1 All section references are to the Internal Revenue Code of 1954, as amended and in effect for the years in issue. All Rule references are to the Tax Court Rules of Practice and Procedure.
Findings of Fact
The stipulation of facts and attached exhibits are incorporated herein by reference. Petitioners were husband and wife during 1983 and they filed a joint 1983 income tax return with the Internal Revenue Service in Ogden, Utah. Petitioners were not married during all pertinent times with respect to 1984, and petitioner David E. Nichols filed an individual 1984 income tax return with the Internal Revenue Service in Ogden, Utah. At the time their petition in the present case was filed, petitioner David E. Nichols 2 resided in Eugene, Oregon, and petitioner Teresa D. Fritch resided in Charlotte, North Carolina.
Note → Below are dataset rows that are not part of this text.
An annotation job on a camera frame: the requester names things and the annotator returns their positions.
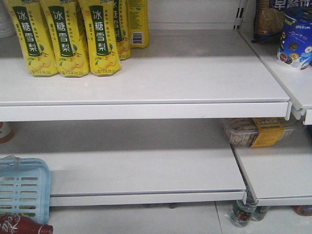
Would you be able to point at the blue white snack cup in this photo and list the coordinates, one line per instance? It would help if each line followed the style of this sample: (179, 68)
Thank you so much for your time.
(295, 50)

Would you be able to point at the boxed biscuits yellow label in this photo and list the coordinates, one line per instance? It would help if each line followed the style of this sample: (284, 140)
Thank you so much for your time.
(257, 132)

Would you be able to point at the white metal shelving unit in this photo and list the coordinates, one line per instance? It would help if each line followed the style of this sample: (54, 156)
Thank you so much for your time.
(144, 151)

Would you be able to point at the brown biscuit packet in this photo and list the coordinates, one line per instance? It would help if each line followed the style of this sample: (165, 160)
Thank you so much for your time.
(268, 21)

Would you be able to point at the yellow pear drink bottle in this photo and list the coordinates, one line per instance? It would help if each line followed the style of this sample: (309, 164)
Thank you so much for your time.
(101, 39)
(65, 22)
(34, 36)

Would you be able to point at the red Coca-Cola aluminium bottle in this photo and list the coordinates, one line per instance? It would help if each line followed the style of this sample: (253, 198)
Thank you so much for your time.
(16, 224)

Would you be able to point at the light blue plastic basket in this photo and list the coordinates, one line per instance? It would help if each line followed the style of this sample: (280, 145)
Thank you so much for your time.
(25, 185)

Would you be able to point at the clear water bottle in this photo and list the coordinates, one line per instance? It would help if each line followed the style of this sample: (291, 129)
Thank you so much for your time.
(241, 213)

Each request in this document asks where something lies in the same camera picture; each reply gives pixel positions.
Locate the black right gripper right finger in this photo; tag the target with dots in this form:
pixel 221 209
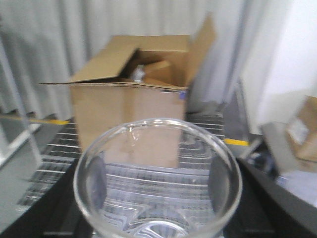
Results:
pixel 267 210

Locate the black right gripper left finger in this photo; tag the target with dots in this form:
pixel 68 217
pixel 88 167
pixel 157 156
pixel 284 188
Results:
pixel 54 215

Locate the clear glass beaker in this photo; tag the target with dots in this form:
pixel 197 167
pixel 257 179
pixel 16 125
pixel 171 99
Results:
pixel 158 181

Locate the metal grate platform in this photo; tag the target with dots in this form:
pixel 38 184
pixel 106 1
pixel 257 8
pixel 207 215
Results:
pixel 153 181

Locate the small cardboard box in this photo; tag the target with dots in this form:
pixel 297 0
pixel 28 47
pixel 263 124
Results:
pixel 301 131

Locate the large cardboard box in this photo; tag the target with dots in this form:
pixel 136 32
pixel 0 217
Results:
pixel 123 93

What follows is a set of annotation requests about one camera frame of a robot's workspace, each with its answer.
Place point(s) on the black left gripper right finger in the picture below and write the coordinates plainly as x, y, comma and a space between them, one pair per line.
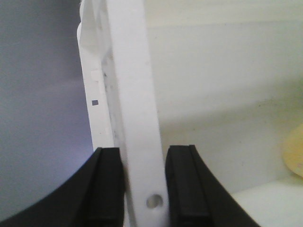
196, 197

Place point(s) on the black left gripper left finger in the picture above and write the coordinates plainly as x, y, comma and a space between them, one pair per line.
92, 197

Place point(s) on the yellow round plush toy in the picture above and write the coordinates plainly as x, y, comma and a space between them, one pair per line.
292, 148

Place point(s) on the white plastic tote box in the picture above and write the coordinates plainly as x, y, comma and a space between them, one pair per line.
223, 75

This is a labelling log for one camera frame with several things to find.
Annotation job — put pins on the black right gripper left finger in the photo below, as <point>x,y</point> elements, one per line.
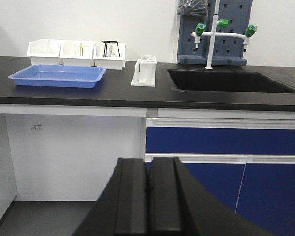
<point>121,209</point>

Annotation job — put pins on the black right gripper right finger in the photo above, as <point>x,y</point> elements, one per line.
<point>180,206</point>

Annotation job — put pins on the white test tube rack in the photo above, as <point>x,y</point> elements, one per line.
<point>145,71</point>

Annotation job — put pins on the blue-grey pegboard drying rack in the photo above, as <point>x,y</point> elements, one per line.
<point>227,50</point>

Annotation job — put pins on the blue cabinet drawer front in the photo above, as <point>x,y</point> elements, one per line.
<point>187,140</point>

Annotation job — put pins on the right blue cabinet door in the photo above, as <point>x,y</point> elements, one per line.
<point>267,197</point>

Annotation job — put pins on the black lab sink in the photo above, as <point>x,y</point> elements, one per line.
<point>228,81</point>

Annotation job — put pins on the blue plastic tray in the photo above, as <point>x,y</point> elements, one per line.
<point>58,76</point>

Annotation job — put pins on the right white storage bin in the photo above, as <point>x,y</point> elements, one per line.
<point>114,63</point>

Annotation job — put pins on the white storage bin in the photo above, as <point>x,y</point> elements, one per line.
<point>114,63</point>
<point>44,51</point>
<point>67,53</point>

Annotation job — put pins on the clear glass flask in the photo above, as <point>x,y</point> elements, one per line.
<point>111,51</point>

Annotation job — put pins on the middle white storage bin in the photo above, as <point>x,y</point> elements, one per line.
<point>67,53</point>

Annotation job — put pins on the clear glass beaker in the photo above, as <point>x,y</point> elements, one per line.
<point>76,48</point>

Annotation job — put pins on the black metal tripod stand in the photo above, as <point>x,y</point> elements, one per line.
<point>115,43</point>

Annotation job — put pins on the yellow plastic spatula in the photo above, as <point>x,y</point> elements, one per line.
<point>81,52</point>

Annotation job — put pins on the left white storage bin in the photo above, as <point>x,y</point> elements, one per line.
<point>44,51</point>

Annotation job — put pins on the white lab faucet green knobs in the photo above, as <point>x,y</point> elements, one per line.
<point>200,30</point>

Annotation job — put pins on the plastic bag of pegs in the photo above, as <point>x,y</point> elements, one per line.
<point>197,8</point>

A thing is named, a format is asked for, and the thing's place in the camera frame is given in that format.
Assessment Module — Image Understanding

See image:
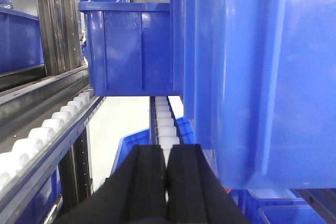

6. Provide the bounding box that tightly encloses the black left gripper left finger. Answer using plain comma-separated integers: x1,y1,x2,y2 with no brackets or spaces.
55,145,167,223

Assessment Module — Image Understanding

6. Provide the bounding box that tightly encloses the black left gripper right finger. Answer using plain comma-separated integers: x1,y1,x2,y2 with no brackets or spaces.
167,144,249,223

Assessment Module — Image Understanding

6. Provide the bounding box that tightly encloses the large blue plastic bin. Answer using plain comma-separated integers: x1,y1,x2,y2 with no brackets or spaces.
171,0,335,189

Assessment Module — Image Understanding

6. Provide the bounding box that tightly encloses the blue bin on lower shelf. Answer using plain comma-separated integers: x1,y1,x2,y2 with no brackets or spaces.
110,117,194,175

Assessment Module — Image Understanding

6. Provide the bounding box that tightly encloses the blue bin lower right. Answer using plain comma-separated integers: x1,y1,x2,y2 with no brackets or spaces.
229,188,335,223

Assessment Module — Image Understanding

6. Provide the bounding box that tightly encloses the blue bin behind on rollers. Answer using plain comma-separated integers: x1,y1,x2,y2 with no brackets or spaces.
79,2,182,97

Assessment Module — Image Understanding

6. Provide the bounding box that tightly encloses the blue bin far left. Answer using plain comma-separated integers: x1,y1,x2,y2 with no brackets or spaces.
1,0,44,73

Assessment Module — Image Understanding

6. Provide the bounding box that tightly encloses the middle white roller track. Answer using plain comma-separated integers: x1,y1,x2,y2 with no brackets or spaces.
150,95,184,204

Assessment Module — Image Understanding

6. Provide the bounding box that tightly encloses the white roller track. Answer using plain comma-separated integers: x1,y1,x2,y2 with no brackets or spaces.
150,95,184,204
1,89,104,223

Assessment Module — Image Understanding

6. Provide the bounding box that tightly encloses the left white roller track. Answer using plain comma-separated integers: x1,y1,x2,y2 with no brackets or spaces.
1,89,104,223

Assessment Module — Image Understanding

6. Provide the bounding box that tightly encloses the steel rack upright post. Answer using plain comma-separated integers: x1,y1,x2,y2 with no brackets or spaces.
36,0,81,76
Petitioner was employed full-time as an anesthesiologist during 1983 and 1984. His income for 1983 and 1984 was $144,133 and $167,530, respectively.
2 References to petitioner in the singular are references to David E. Nichols individually.
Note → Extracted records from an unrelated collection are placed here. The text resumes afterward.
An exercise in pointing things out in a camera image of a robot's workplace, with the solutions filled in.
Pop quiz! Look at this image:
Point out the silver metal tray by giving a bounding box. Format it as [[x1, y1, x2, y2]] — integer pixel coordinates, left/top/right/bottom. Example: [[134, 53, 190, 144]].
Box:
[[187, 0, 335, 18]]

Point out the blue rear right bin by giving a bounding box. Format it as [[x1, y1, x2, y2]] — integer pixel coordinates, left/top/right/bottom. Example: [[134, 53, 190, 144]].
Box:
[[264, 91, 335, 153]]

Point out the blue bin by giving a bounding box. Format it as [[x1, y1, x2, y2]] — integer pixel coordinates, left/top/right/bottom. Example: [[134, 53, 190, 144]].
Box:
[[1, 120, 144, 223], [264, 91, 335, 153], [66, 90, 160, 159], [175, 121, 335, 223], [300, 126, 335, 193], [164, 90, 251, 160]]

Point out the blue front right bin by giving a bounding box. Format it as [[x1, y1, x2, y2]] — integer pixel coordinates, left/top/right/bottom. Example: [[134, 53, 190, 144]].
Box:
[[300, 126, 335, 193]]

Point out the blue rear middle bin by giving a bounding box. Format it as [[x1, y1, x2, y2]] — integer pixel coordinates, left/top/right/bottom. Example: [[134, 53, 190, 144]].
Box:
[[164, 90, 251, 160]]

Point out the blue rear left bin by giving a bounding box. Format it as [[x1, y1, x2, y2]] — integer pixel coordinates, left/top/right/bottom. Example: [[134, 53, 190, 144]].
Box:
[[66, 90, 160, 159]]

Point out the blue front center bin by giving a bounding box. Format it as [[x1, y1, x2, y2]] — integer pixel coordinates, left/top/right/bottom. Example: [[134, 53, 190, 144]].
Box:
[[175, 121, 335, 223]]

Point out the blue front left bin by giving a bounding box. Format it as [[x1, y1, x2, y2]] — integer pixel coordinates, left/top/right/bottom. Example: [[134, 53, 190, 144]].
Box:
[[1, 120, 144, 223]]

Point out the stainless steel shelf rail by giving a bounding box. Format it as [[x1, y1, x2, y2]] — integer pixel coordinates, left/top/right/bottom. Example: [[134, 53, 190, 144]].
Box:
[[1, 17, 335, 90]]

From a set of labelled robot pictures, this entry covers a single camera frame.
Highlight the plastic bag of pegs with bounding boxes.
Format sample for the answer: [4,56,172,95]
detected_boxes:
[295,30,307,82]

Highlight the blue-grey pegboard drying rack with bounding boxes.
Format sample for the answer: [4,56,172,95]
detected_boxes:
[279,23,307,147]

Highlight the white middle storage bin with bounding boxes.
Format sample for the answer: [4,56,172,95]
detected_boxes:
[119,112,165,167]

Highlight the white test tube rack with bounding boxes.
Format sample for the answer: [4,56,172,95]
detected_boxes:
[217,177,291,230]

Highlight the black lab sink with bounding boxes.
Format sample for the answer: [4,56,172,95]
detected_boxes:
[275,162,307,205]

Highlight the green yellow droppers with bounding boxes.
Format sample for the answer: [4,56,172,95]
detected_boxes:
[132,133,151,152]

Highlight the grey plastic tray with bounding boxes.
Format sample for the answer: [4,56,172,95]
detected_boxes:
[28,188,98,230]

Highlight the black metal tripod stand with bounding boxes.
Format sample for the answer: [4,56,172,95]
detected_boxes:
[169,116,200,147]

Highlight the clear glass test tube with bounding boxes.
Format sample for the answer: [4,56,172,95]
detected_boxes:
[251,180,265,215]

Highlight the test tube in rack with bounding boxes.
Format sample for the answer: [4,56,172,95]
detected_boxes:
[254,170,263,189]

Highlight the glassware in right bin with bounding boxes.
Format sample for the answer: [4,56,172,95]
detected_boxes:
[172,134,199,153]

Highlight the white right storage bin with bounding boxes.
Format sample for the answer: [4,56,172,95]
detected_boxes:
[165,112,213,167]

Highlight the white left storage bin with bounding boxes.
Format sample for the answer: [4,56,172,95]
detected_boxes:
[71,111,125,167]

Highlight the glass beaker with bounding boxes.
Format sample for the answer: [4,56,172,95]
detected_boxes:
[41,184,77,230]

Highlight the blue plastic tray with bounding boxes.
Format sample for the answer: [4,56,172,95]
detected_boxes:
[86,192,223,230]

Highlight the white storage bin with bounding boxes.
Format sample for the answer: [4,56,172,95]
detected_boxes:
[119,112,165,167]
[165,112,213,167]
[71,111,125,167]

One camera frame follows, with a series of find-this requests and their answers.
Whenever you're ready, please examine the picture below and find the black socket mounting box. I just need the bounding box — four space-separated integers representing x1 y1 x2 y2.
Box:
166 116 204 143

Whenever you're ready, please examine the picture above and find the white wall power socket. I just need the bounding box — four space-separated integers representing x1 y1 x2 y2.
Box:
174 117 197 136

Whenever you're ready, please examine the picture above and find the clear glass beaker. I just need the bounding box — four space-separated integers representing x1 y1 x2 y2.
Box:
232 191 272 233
Petitioner had been interested in automobile racing since 1960, during high school. During petitioner's medical residency training in Seattle, from 1971 through 1973, he became involved in amateur automobile racing and gained experience by serving as a crew member for others. When petitioner moved to Eugene, Oregon, in 1975, he bought a late model Corvette, primarily to drive as a street car. Petitioner decided to try amateur auto-cross racing where cars are driven around pylons in a parking lot one car at a time. Petitioner made several modifications to his Corvette to increase its performance and handling in this type of competition.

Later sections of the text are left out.